- [Your assignment]: Transcribe the lines below exactly. No image belongs in the transcription.
━━━━
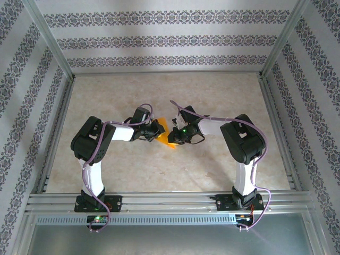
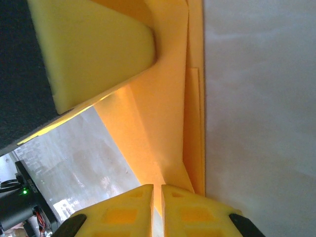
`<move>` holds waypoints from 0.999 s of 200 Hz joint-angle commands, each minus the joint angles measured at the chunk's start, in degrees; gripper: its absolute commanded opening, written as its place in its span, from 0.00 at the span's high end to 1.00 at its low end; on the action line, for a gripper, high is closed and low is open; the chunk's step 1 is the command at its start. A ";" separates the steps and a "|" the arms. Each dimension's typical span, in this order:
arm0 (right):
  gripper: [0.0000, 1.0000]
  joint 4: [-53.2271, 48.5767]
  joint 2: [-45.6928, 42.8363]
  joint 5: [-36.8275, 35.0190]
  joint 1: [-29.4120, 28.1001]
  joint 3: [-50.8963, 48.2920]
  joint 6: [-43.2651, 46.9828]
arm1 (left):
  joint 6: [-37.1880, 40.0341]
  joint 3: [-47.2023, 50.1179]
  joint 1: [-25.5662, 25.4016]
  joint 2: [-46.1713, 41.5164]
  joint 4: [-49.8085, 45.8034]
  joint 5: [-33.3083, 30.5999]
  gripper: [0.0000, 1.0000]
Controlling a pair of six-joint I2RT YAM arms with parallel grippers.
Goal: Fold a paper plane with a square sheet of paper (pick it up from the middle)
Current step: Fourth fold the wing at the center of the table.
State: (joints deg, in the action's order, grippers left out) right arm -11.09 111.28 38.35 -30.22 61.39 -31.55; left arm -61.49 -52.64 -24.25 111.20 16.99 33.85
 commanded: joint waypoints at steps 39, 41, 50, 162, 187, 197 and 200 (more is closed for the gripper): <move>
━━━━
- [Response to the task]:
`<move>` holds waypoints from 0.999 s of 200 Hz joint-angle commands, each minus the joint angles measured at the chunk's start, in degrees; gripper: its absolute commanded opening, written as its place in its span, from 0.00 at the span's high end to 1.00 at its low end; on the action line, for a gripper, high is closed and low is open; the chunk's step 1 is the command at its start. A ";" separates the steps and a "|" the arms. Each dimension's typical span, in this order:
arm0 (right):
  gripper: [0.0000, 1.0000]
  joint 4: [-53.2271, 48.5767]
  joint 2: [-45.6928, 42.8363]
  joint 5: [-36.8275, 35.0190]
  joint 1: [-29.4120, 28.1001]
  joint 3: [-50.8963, 48.2920]
  joint 6: [-43.2651, 46.9828]
arm1 (left):
  joint 6: [-37.1880, 40.0341]
  joint 3: [-47.2023, 50.1179]
  joint 1: [-25.5662, 25.4016]
  joint 2: [-46.1713, 41.5164]
  joint 4: [-49.8085, 45.8034]
  joint 5: [-33.3083, 30.5999]
  gripper: [0.0000, 1.0000]
Controlling a pair of six-joint I2RT YAM arms with parallel grippers.
Goal: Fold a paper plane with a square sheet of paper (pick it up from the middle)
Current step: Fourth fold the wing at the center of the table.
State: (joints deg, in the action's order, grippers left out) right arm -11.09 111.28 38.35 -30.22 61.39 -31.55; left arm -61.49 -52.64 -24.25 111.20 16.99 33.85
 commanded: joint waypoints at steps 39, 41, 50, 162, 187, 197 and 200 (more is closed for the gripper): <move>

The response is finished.